[Input data — start]

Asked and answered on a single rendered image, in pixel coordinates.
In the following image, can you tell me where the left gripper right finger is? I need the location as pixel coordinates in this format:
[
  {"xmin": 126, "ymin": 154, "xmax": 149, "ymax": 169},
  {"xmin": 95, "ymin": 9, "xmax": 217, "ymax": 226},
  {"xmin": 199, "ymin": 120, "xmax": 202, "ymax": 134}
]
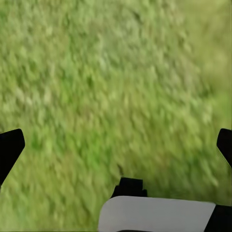
[{"xmin": 217, "ymin": 128, "xmax": 232, "ymax": 167}]

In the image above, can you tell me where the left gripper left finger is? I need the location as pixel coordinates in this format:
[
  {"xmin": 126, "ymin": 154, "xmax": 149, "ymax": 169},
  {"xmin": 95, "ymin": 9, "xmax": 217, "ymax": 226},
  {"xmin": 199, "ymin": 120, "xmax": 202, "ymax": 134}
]
[{"xmin": 0, "ymin": 129, "xmax": 25, "ymax": 186}]

[Input data — finish]

Assignment:
Each line of the data is to be duplicated exactly; pictures stay out of the copy.

Solution to this task:
Asked and answered on a single rendered image, in pixel coordinates.
In the following image, can you tell me where the left gripper right finger is? I need the location as pixel coordinates in this format:
[
  {"xmin": 126, "ymin": 154, "xmax": 149, "ymax": 169},
  {"xmin": 95, "ymin": 9, "xmax": 217, "ymax": 226},
  {"xmin": 199, "ymin": 120, "xmax": 202, "ymax": 134}
]
[{"xmin": 217, "ymin": 128, "xmax": 232, "ymax": 167}]

In the image above, can you tell me where the left gripper left finger is? I need the location as pixel coordinates in this format:
[
  {"xmin": 126, "ymin": 154, "xmax": 149, "ymax": 169},
  {"xmin": 95, "ymin": 9, "xmax": 217, "ymax": 226},
  {"xmin": 199, "ymin": 120, "xmax": 202, "ymax": 134}
]
[{"xmin": 0, "ymin": 129, "xmax": 25, "ymax": 186}]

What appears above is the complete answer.